--- INPUT RECORDS ---

※ ※ ※

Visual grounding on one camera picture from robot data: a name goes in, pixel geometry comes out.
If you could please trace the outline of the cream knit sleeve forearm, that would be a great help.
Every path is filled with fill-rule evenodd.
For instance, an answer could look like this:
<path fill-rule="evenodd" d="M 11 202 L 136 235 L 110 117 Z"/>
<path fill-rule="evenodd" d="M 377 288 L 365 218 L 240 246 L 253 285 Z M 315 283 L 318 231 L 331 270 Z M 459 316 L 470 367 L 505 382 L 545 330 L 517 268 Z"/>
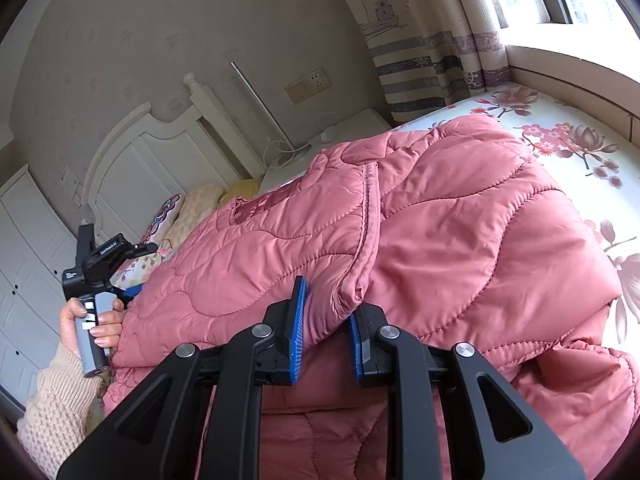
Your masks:
<path fill-rule="evenodd" d="M 81 360 L 59 344 L 37 375 L 36 393 L 17 421 L 17 440 L 38 469 L 54 479 L 87 435 L 87 419 L 102 380 L 85 377 Z"/>

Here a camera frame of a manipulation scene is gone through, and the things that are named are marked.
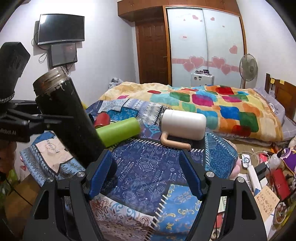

※ ※ ※

--- TASK BRIEF ---
What you return should match the material word for word, apart from the pictures.

--- EXERCISE OUTPUT ---
Visual grounding on one camera picture from robot data: a name goes in, pixel geometry comes out.
If you could please trace the outline of the cream knit sleeve forearm, that would be a great help.
Every path is filled with fill-rule evenodd.
For instance, an answer could look like this:
<path fill-rule="evenodd" d="M 11 202 L 136 235 L 110 117 Z"/>
<path fill-rule="evenodd" d="M 377 288 L 365 218 L 240 246 L 253 285 Z M 315 283 L 318 231 L 331 270 Z M 459 316 L 470 367 L 505 382 L 545 330 L 517 268 Z"/>
Your masks:
<path fill-rule="evenodd" d="M 81 360 L 59 344 L 37 375 L 36 393 L 17 421 L 17 440 L 38 469 L 54 479 L 87 435 L 87 419 L 102 380 L 85 377 Z"/>

Here a camera frame of a manipulation scene is gone through, and the things that are named are marked.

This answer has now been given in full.